### WORK TO BE COMPLETED
In the entries that follow, the first line to write out is the one containing "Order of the", and the last is the one containing "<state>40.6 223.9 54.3". Reproduce that stretch exactly, with nothing before or after it.

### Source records
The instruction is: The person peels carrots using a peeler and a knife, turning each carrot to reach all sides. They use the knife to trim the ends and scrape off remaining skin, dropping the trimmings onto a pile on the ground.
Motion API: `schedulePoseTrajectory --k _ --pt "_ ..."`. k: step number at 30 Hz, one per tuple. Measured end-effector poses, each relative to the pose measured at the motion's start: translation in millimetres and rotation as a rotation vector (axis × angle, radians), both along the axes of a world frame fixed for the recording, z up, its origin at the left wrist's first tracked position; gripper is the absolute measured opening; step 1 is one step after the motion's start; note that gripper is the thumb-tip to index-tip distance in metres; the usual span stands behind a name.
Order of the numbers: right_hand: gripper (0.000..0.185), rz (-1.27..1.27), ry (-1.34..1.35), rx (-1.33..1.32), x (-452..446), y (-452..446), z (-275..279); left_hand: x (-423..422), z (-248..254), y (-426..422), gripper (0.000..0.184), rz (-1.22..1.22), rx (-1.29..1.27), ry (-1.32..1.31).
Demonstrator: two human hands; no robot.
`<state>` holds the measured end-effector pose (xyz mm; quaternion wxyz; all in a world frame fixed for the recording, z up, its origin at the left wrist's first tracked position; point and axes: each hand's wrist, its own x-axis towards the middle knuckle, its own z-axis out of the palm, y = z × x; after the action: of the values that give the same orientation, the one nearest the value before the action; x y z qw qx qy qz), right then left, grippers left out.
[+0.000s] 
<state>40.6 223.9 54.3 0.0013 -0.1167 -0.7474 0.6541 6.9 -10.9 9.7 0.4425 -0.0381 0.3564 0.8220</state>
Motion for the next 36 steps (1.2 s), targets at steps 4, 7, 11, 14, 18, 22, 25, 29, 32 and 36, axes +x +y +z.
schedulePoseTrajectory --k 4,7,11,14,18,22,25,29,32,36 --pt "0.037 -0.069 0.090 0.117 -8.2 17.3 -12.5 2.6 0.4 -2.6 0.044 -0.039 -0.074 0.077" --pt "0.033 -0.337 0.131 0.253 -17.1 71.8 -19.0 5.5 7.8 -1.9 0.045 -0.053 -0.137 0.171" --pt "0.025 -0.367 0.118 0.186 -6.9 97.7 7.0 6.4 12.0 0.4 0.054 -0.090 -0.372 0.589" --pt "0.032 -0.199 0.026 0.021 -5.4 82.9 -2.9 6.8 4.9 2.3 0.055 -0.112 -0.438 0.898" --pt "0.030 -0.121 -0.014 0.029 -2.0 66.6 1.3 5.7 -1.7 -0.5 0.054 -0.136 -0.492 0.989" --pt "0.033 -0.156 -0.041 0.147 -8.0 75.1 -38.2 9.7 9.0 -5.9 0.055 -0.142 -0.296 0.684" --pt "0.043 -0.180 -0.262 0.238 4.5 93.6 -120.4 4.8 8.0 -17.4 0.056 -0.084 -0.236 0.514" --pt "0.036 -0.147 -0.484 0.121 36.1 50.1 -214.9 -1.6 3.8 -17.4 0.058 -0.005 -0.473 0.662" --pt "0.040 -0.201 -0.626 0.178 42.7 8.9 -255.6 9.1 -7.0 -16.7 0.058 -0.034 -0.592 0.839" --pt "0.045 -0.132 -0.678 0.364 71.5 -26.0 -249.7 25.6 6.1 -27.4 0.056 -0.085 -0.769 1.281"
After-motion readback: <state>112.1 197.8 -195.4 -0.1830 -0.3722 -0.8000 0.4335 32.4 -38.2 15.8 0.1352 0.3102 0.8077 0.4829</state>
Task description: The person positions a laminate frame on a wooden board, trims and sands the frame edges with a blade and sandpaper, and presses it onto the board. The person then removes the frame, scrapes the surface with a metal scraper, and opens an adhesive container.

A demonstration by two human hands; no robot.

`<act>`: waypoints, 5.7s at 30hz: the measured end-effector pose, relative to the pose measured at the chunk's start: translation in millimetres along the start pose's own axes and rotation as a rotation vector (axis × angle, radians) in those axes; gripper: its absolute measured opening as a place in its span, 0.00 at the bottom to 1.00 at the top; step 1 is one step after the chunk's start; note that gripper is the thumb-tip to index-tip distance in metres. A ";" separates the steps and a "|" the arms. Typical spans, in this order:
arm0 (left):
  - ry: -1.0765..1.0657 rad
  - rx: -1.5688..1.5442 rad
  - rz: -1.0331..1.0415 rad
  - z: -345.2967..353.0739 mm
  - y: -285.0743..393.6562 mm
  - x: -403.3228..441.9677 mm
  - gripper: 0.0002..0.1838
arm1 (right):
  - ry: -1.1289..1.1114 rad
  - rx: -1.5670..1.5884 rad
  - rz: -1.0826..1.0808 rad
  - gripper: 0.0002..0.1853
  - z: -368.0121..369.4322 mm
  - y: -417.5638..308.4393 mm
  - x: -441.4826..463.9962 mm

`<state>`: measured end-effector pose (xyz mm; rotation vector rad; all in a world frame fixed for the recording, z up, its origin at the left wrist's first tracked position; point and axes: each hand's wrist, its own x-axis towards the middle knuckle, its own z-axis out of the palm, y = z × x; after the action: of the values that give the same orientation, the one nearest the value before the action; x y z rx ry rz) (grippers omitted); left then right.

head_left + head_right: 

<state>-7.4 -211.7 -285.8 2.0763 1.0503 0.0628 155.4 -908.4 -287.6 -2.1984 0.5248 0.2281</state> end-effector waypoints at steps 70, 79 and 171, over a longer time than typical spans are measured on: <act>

### SOLUTION FOR THIS EXERCISE
Order of the numbers: right_hand: gripper (0.000..0.185), rz (-1.27..1.27), ry (-1.34..1.35), rx (-1.33..1.32), x (-452..446), y (-452..446), z (-275..279); left_hand: x (-423..422), z (-248..254), y (-426..422), gripper (0.000..0.184), rz (-1.22..1.22), rx (-1.29..1.27), ry (-1.32..1.31).
Demonstrator: two human hands; no robot.
`<state>` holds the measured end-effector pose (xyz mm; quaternion wxyz; all in a world frame fixed for the recording, z up, its origin at the left wrist's first tracked position; point and axes: each hand's wrist, its own x-axis towards the middle knuckle, its own z-axis out of the palm, y = z × x; after the action: of the values that give the same orientation, the one nearest the value before the action; x y z qw qx qy qz), right then left, grippers left out.
[+0.000s] 
<state>40.6 223.9 54.3 0.0013 -0.1167 -0.7474 0.6541 6.9 -10.9 9.7 0.4425 -0.0381 0.3564 0.8220</state>

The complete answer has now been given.